= Chubby Hubby =

Blogger in Singapore

Chubby Hubby or Aun Koh (born 1972) is a blogger from Singapore. His blog consists of dining reviews, travelling, wine and recipes for baking and cooking. It also consists of many photographs of the food, most being digitally altered. The blog earned reviews in the Guardian and was nominated for the world's best urban food blog in the 2005 Urban Blogging Awards.

== Education ==
Koh graduated from Columbia College of Columbia University in 1996.

== Career ==
Koh was mentioned in Prime Minister Lee Hsien Loong's National Day Rally speech in 2006, as an example of Singaporean blogs on the internet. Singapore newspaper The Straits Times has mentioned him several times in articles about the hottest blogs, blogs to watch and the most popular food blogs. He was interviewed by Newsweek and mentioned in The New York Times, the South China Morning Post and The Guardian.

Koh was invited to dine during the finale recording of Bravo Channels 8th Season's Top Chef competition 2010; which was held in Singapore; the shows first international finale location. Koh was not a judge but was a dinner guest.
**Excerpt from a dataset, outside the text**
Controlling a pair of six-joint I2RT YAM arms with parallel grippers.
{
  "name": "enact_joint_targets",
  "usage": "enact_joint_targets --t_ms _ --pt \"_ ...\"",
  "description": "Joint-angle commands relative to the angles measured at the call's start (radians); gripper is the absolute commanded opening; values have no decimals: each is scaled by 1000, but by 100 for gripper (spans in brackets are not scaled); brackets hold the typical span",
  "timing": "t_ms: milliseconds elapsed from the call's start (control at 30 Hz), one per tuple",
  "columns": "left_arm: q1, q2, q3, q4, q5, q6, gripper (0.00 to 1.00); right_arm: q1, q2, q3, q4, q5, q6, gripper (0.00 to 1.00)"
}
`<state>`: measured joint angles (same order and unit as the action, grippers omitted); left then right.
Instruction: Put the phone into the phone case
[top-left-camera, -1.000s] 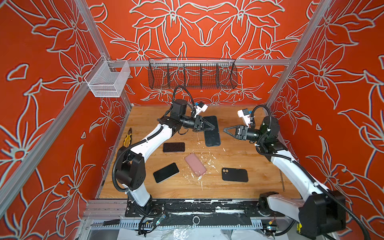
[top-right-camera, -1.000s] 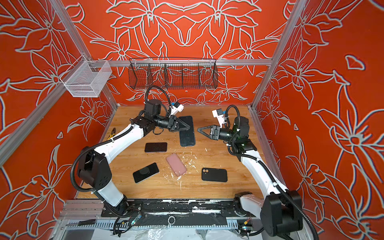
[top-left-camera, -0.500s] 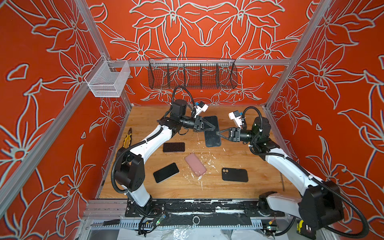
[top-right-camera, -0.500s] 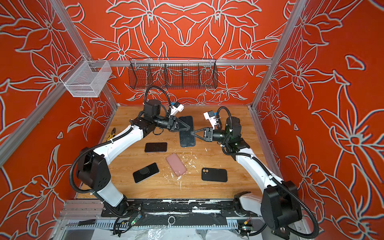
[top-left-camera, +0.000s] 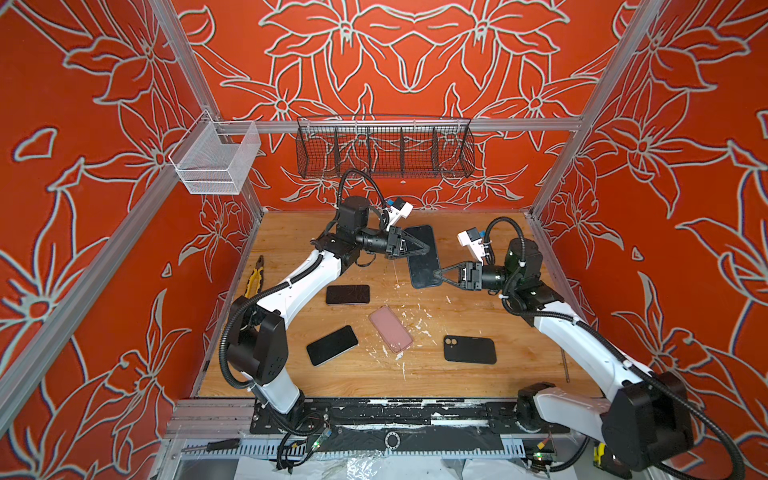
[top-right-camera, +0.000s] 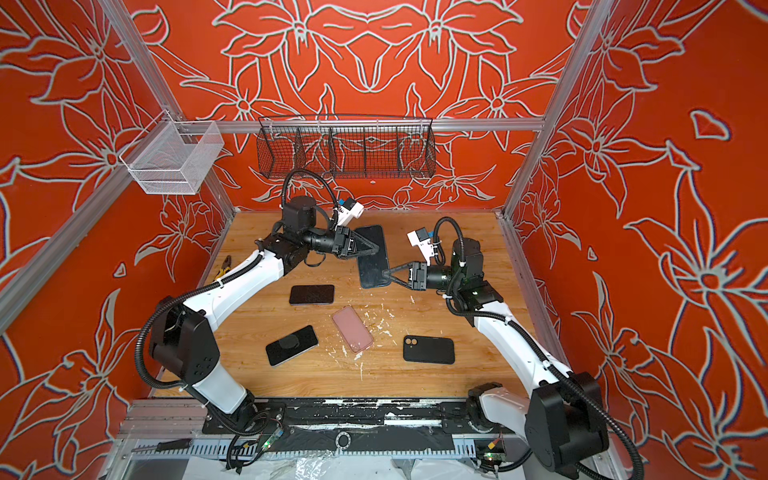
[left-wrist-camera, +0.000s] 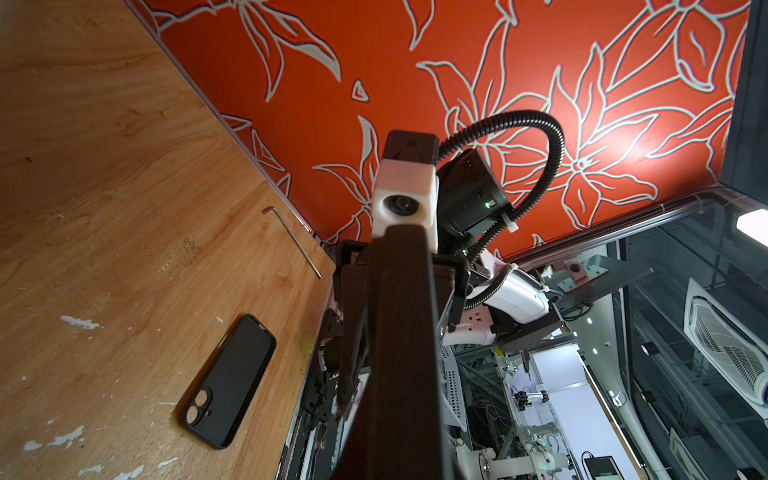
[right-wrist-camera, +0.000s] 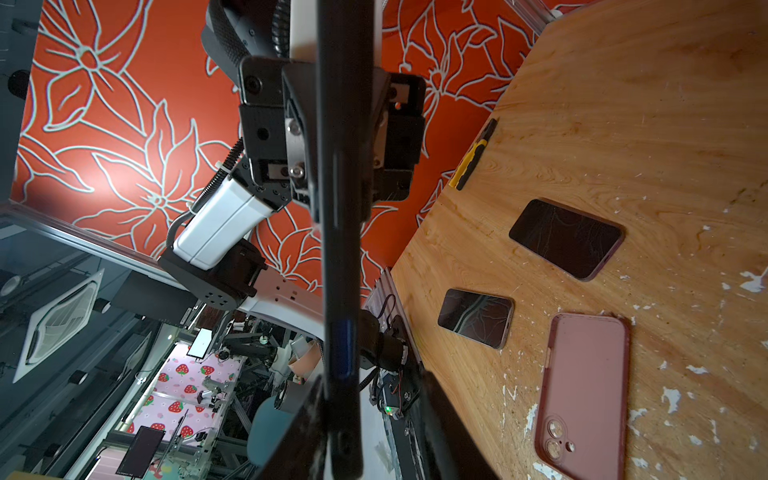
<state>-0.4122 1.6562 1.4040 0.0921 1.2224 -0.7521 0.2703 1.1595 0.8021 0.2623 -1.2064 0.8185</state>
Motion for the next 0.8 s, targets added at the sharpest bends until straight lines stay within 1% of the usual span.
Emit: enact_joint_targets --t_ms 0,133,167,267,333,467,567,700,733,767 --pt "3 -34 0 88 26 -35 0 6 -16 -19 8 -18 -9 30" --pt "4 -33 0 87 22 -35 0 8 -1 -30 96 -26 53 22" --pt "4 -32 0 87 20 -35 0 7 -1 -29 93 -25 51 19" --pt "4 -33 3 86 17 -34 0 6 -3 -17 1 -3 -9 15" --pt "4 -33 4 87 17 -35 0 7 -12 -4 -97 33 -78 10" --pt "5 -38 6 90 14 -38 0 7 -16 11 -216 106 -151 0" --pt "7 -44 5 92 9 -39 0 7 -11 24 -282 157 -193 0" --pt "6 -54 4 93 0 -39 0 7 -9 27 -288 188 -187 0" --pt "7 -57 3 93 -4 -39 0 7 -10 28 -288 194 -185 7" --pt "8 -58 0 93 -12 -39 0 7 -13 29 -287 200 -179 16"
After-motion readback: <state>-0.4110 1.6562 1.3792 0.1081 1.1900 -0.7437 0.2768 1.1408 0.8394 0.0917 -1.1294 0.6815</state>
In 2018, Koh and Wee Teng Wen, managing director of The Lo & Behold Group, opened a private club, Straits Clan, on the site of the former New Majestic hotel in Bukit Pasoh Road. In 2021, the club was fully acquired by the Mandala Group and renamed as the Mandala Club.

== Personal life ==
Koh's father is Tommy Koh, a Singaporean diplomat, lawyer, professor and author who served as Singapore's Permanent Representative to the United Nations.

Koh is married to Tan Su-Lyn, an editor and they have two children.